The WHO and all those central planners with their lockdown measures should tell us how isolation and curfews will prevent and cure a lifestyle disease. The refined carbohydrates and sugary drinks are in the same isolated space with the patient, and the curfew forces him to be inactive, increasing his risk of death tenfold. The WHO itself is the primary health risk, for sure. Lockdowns serve no purpose, while it destroys livelihoods. State intervention in the free market is always counterproductive.

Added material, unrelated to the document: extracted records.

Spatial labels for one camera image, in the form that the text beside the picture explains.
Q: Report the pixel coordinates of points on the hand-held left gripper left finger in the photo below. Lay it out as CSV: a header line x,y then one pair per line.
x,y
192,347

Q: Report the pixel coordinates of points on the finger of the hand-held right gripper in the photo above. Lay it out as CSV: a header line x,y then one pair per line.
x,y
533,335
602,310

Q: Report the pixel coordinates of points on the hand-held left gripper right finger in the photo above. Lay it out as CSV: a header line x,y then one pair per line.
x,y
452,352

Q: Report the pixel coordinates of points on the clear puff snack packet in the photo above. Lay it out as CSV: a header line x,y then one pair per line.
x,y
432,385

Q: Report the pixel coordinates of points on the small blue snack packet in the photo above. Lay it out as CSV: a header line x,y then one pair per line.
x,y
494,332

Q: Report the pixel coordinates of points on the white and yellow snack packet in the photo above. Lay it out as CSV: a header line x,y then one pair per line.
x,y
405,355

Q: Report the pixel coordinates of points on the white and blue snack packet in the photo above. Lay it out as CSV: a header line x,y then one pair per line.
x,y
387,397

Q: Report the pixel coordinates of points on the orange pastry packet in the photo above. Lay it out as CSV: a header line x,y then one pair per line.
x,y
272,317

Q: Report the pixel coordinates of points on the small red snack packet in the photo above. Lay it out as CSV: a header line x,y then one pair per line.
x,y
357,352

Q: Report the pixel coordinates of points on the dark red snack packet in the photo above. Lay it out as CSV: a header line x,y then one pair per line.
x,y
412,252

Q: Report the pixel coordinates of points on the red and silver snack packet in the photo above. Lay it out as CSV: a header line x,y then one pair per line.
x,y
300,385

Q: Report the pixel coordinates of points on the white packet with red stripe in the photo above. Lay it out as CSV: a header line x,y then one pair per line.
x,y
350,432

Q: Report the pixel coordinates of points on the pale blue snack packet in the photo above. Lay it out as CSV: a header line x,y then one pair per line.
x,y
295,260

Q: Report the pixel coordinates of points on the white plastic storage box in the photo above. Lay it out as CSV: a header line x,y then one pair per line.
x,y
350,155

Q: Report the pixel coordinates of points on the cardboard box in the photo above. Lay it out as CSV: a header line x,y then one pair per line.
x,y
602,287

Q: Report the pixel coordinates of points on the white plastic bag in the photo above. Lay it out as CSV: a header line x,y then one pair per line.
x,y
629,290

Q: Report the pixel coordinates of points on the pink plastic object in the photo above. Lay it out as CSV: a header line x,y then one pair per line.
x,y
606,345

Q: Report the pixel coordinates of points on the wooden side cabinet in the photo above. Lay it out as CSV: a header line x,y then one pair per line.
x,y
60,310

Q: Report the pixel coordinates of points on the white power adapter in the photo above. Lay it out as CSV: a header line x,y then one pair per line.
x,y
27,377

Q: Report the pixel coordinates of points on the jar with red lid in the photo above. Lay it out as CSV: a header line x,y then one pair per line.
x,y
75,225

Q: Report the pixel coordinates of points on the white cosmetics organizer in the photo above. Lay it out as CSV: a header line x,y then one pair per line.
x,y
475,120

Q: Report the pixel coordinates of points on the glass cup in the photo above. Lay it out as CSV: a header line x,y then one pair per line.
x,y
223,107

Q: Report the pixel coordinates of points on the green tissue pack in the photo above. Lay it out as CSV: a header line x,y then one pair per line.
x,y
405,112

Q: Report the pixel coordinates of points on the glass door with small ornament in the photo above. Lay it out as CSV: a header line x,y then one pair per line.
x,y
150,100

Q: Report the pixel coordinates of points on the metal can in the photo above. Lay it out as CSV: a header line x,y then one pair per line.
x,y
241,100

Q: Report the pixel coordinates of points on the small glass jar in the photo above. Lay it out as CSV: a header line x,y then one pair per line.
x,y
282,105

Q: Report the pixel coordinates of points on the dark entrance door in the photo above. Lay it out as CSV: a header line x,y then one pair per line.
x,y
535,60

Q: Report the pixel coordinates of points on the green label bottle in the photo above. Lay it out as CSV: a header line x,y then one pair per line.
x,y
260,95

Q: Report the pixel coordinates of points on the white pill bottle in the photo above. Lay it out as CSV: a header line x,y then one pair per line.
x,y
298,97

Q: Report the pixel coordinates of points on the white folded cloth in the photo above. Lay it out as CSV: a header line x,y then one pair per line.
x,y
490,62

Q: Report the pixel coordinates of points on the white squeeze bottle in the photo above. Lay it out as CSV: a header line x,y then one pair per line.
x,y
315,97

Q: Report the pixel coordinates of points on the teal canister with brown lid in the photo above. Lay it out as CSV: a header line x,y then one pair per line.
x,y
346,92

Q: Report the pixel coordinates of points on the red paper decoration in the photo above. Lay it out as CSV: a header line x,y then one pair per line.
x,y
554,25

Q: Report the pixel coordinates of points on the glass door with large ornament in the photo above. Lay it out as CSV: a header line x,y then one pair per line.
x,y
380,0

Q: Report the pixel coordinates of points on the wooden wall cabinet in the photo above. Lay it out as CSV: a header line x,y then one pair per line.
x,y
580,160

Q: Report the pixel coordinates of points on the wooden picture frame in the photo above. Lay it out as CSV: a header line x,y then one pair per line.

https://mises.org/wire/low-vaccination-rates-africas-covid-deaths-remain-far-below-europe-and-us

The WHO are like the UN, the Human Rights Commission, the Public Protector, Carl Niehaus and the EFF. They all have to justify their existence,their budget and their salaries … the only way to do it is by media exposure, statements and emails. That way the media give them the continued exposure and attention they crave, the oxygen they need to breathe. Otherwise we would all get along quite well without them and never knew they were gone. And they all know it, every single one of them. Their worst nightmare is folk may realise we don’t need them in our lives.